Task instructions :: Repeat the whole listing exactly, leaving nothing out.

--------------------

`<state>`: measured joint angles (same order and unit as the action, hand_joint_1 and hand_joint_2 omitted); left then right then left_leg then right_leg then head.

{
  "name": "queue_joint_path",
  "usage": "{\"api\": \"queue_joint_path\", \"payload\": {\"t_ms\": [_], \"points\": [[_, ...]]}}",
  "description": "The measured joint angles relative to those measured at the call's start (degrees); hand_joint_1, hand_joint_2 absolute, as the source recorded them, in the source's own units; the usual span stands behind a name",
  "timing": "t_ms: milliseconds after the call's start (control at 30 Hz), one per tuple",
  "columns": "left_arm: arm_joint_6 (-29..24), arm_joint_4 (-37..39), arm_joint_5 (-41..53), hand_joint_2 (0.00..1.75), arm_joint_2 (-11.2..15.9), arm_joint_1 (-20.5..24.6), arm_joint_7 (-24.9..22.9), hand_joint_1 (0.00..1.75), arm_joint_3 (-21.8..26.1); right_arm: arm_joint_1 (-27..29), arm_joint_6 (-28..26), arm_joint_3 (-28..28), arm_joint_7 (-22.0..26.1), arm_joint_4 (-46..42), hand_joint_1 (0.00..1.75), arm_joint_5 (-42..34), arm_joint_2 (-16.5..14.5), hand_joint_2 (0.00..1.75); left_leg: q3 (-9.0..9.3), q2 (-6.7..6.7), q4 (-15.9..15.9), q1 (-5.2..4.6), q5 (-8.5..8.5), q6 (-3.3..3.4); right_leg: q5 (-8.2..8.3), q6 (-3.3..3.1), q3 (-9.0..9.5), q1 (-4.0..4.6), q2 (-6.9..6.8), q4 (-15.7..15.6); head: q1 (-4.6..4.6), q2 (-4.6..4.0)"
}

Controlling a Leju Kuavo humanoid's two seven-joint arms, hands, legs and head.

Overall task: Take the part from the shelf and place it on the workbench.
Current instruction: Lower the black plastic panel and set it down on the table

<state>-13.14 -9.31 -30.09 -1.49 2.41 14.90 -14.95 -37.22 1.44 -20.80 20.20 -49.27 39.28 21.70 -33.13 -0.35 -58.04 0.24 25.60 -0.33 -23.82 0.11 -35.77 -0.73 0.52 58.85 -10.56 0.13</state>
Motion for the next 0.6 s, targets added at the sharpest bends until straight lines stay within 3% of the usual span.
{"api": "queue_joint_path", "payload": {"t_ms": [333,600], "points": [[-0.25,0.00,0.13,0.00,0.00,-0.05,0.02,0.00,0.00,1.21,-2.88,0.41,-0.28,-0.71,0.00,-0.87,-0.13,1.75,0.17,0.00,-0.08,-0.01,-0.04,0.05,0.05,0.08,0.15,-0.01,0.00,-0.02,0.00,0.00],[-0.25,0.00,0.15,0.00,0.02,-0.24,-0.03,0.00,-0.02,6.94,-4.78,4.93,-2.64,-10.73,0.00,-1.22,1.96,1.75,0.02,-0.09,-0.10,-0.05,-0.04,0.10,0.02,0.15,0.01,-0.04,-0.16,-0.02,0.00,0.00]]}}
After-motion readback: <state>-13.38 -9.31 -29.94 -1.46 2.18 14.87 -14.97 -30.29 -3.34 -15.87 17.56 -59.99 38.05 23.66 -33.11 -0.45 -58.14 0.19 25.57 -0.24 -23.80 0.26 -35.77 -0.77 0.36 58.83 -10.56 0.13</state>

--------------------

Response to this task ::
`<state>`: measured joint angles (same order and unit as the action, hand_joint_1 and hand_joint_2 omitted); left then right then left_leg then right_leg then head.

{
  "name": "queue_joint_path",
  "usage": "{\"api\": \"queue_joint_path\", \"payload\": {\"t_ms\": [_], \"points\": [[_, ...]]}}",
  "description": "The measured joint angles relative to those measured at the call's start (degrees); hand_joint_1, hand_joint_2 absolute, as the source recorded them, in the source's own units; the usual span stands behind a name",
  "timing": "t_ms: milliseconds after the call's start (control at 30 Hz), one per tuple",
  "columns": "left_arm: arm_joint_6 (-29..24), arm_joint_4 (-37..39), arm_joint_5 (-41..53), hand_joint_2 (0.00..1.75), arm_joint_2 (-11.2..15.9), arm_joint_1 (-20.5..24.6), arm_joint_7 (-24.9..22.9), hand_joint_1 (0.00..1.75), arm_joint_3 (-21.8..26.1); right_arm: arm_joint_1 (-27..29), arm_joint_6 (-28..26), arm_joint_3 (-28..28), arm_joint_7 (-22.0..26.1), arm_joint_4 (-46..42), hand_joint_1 (0.00..1.75), arm_joint_5 (-42..34), arm_joint_2 (-16.5..14.5), hand_joint_2 (0.00..1.75); left_leg: q3 (-9.0..9.3), q2 (-6.7..6.7), q4 (-15.9..15.9), q1 (-5.2..4.6), q5 (-8.5..8.5), q6 (-3.3..3.4); right_leg: q5 (-8.2..8.3), q6 (-3.3..3.1), q3 (-9.0..9.5), q1 (-4.0..4.6), q2 (-6.9..6.8), q4 (-15.7..15.6); head: q1 (-4.6..4.6), q2 (-4.6..4.0)"
}

Controlling a Leju Kuavo humanoid's two seven-joint arms, hands, legs and head.

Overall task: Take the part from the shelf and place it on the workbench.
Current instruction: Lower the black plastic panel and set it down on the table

<state>-13.14 -9.31 -30.09 -1.49 2.41 14.90 -14.95 -37.22 1.44 -20.80 20.20 -49.27 39.28 21.70 -33.13 -0.35 -58.04 0.24 25.60 -0.33 -23.82 0.11 -35.77 -0.73 0.52 58.85 -10.56 0.13</state>
Motion for the next 0.6 s, targets added at the sharpest bends until straight lines stay within 3% of the usual span.
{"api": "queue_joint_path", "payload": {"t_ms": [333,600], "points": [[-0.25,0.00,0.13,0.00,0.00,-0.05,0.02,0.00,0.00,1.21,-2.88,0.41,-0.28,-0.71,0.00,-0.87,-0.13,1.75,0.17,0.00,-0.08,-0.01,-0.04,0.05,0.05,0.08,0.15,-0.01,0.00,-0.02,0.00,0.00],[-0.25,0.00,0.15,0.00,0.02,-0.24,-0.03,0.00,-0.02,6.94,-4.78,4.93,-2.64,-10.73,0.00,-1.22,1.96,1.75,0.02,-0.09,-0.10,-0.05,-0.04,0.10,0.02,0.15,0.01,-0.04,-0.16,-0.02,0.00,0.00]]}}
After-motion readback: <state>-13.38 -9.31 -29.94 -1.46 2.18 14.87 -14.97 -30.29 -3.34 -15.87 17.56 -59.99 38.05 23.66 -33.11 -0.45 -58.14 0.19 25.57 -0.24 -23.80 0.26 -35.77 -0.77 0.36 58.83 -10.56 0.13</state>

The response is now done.